Hudson MM; Nelson WL; Ronalds CJ; Anderson J; Jeffries DJ. AIDS Care 1997 Apr;9(2):209-15
Abstract

It has been suggested that different groups of individuals, possibly those at greater risk, may choose to attend anonymous HIV services not attached to Genito-Urinary Medicine Clinics. This paper reports the results of a comparative study of documented sociodemographic profile and risk category for individuals having HIV antibody tests at a Genito-Urinary Medicine Clinic and at an additional site same-day HIV antibody testing service not attached to a Genito-Urinary Medicine Clinic but within the same hospital. A retrospective case record analysis for 12 months from 1.10.93 to 30.9.94 was performed. During the 12-month study period 954 people had HIV testing at the additional site HIV antibody testing service and 803 had HIV antibody testing at the Genito-Urinary Medicine Clinic. Of those attending the additional site testing service 218 (22.9%) were homosexual/bisexual males as compared with 128 (15.9%) of the Genito-Urinary Medicine Clinic attendees (p < 0.01). A total of 22 (2.3%) of the individuals attending the additional site service gave a history of sexual contact in Africa as compared with 52 (65%) attending the Genito-Urinary Medicine Clinic (p < 0.001). There was no significant difference in the gender or age of those having HIV antibody tests at the two locations (p = 0.82 and p = 0.39 respectively). Four hundred and seventeen (52%) of the tests performed at the Genito-Urinary Medicine Clinic were performed on those who had not already decided to have a test before attending the clinic. Of those individuals who had decided to have a test before attending, 2.5 times as many attended the Same-Day Service as attended the Genito-Urinary Medicine Clinic (954 additional site attenders compared with 384 Genito-Urinary Medicine Clinic attenders). The results suggest that to optimize patient choice and benefit from a HIV antibody testing service this should be available at both Genito-Urinary Medicine Clinics and at additional site testing services.

On-site, rapid HIV testing with same-day results and counseling.

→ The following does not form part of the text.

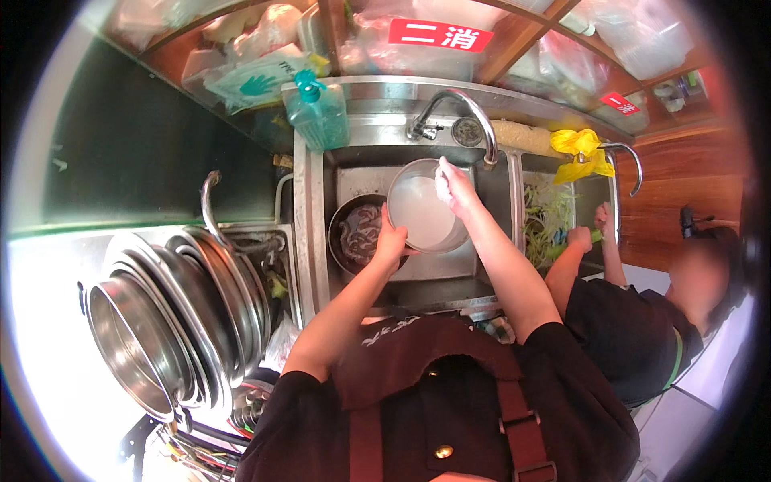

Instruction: The person washes a metal bowl at the sink, then walks to a storage area to scoop a white powder into the bowl. They return to a prep table, add cubed tofu to the bowl, and mix the contents by hand. Finally, they transfer the coated tofu pieces into a deep fryer.

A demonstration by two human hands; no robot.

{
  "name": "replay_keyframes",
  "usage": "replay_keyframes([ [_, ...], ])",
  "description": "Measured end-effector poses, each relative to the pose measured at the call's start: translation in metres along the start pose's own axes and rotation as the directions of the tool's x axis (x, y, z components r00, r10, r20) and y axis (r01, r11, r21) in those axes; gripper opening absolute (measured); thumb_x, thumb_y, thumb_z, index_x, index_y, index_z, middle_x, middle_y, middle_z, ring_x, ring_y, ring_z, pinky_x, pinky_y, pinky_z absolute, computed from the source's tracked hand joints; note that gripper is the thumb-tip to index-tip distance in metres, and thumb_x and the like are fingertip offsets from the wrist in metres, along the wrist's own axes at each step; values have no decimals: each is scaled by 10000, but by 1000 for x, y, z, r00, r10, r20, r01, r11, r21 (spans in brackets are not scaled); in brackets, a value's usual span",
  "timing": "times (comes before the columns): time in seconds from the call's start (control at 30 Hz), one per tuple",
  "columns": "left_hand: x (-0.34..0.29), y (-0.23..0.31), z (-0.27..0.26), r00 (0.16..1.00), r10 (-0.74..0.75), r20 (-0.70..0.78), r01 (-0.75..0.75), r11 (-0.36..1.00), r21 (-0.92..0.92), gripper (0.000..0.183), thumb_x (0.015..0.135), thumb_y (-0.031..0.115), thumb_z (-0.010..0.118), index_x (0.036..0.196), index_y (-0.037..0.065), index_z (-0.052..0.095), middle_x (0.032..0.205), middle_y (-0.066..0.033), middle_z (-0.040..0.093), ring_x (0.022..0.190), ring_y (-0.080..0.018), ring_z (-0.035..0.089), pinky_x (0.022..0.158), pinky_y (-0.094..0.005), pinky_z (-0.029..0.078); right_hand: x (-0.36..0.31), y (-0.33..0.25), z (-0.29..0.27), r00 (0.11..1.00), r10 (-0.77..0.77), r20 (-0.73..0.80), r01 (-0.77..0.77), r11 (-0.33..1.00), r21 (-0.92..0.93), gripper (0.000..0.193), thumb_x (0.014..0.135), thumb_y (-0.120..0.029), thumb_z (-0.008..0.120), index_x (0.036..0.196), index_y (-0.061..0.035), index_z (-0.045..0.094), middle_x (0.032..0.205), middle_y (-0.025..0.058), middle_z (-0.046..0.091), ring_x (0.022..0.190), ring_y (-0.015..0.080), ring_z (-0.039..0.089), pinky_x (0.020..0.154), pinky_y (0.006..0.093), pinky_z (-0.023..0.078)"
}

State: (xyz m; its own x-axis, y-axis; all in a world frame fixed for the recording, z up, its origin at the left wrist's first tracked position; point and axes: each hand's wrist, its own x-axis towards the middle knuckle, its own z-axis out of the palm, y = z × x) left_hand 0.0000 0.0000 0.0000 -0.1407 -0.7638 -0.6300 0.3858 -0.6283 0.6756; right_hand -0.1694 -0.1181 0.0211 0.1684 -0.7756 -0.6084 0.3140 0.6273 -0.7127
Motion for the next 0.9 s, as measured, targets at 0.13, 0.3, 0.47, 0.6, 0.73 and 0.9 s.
replay_keyframes([
  [0.13, -3, -18, -7, 998, -53, 46, 53, 999, -3, 755, 863, 26, 419, 1533, 181, 108, 1384, -159, 460, 1045, -322, 639, 580, -379, 622, 15, 0, 0, 989, 87, 120, -122, 939, 322, 446, 945, -548, 560, 732, -163, 489, 553, -82, 355, 399, 45, 315, 336, 201, 221],
  [0.3, 29, -15, -3, 995, -71, 74, 74, 997, -31, 750, 847, -2, 401, 1526, 169, 129, 1370, -164, 474, 1027, -316, 645, 567, -371, 625, 66, -22, 3, 960, 219, 176, -279, 813, 511, 421, 950, -495, 572, 755, -133, 486, 537, -84, 307, 394, 48, 286, 326, 206, 202],
  [0.47, 39, -13, -11, 995, -77, 59, 80, 995, -56, 765, 821, -24, 403, 1517, 145, 135, 1366, -187, 455, 1040, -334, 638, 574, -379, 636, 77, -23, 2, 950, 230, 213, -303, 851, 430, 290, 944, -331, 562, 752, -135, 467, 560, -77, 319, 406, 46, 293, 307, 203, 219],
  [0.6, 43, -14, -12, 993, -104, 56, 108, 992, -65, 756, 789, -20, 416, 1490, 112, 167, 1345, -196, 450, 1052, -337, 620, 584, -371, 639, 75, -24, 2, 947, 202, 251, -302, 825, 477, 243, 942, -265, 546, 764, -135, 446, 589, -68, 336, 431, 47, 299, 317, 199, 232],
  [0.73, 39, -12, -10, 996, -68, 52, 68, 998, -5, 668, 822, 44, 445, 1453, 63, 227, 1319, -184, 493, 1053, -327, 634, 669, -429, 631, 71, -25, 4, 944, 198, 264, -309, 811, 496, 229, 948, -238, 538, 770, -129, 444, 597, -64, 319, 447, 52, 289, 337, 197, 231],
  [0.9, 31, -6, 0, 994, -93, 59, 95, 995, -42, 663, 831, 50, 441, 1459, 72, 228, 1321, -175, 496, 1061, -317, 632, 675, -422, 633, 73, -27, 4, 944, 195, 266, -312, 790, 528, 227, 941, -235, 558, 770, -127, 454, 600, -67, 320, 463, 51, 300, 349, 194, 232],
])
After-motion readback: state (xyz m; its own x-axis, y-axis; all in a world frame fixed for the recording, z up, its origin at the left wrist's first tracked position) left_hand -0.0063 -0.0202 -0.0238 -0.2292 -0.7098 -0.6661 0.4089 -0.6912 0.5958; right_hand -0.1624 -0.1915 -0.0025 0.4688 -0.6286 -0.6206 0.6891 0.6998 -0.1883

Kassler WJ; Dillon BA; Haley C; Jones WK; Goldman A. AIDS 1997 Jul;11(8):1045-51
Abstract

BACKGROUND: New rapid HIV antibody tests have allowed provision of results and result-specific counseling on the day on initial visit, and have the potential to increase the efficiency of HIV counseling and testing. METHODS: To evaluate the use of rapid testing with same-day results in public clinics, the Single Use Diagnostic System HIV-1 rapid assay was used for a 3-month period at an anonymous testing clinic and a sexually transmitted disease (STD) clinic in Dallas, Texas. Non-reactive rapid test results were reported as HIV-negative. Reactive results were reported as 'preliminary positive'. These procedures were compared with standard testing during a baseline period, with respect to number of clients receiving results and post-test counseling, client satisfaction, counselor acceptance, cost and effectiveness at reducing HIV risk. RESULTS: Rapid testing resulted in an increase in the number of persons learning their serostatus: a 4% increase for uninfected and a 16% increase for infected clients at the Anonymous Testing Clinic; a 210% increase for uninfected patients and a 23% increase for infected patients at the STD clinic. Rapid testing resulted in a cost saving of US$ 11 per test in both the anonymous and STD clinics. Of those previously tested, 88% responded that they preferred the rapid test. In the year following initial HIV test, clients tested with rapid and standard procedures were equally likely to return to the clinic with a new STD (odds ratio, 0.97; 95% confidence interval, 0.7-1.4). CONCLUSIONS: Rapid, on-site HIV testing was feasible, preferred by clients, and, resulted in significant improvement in the number of persons learning their serostatus, without increasing the costs or decreasing the effectiveness of counseling and testing.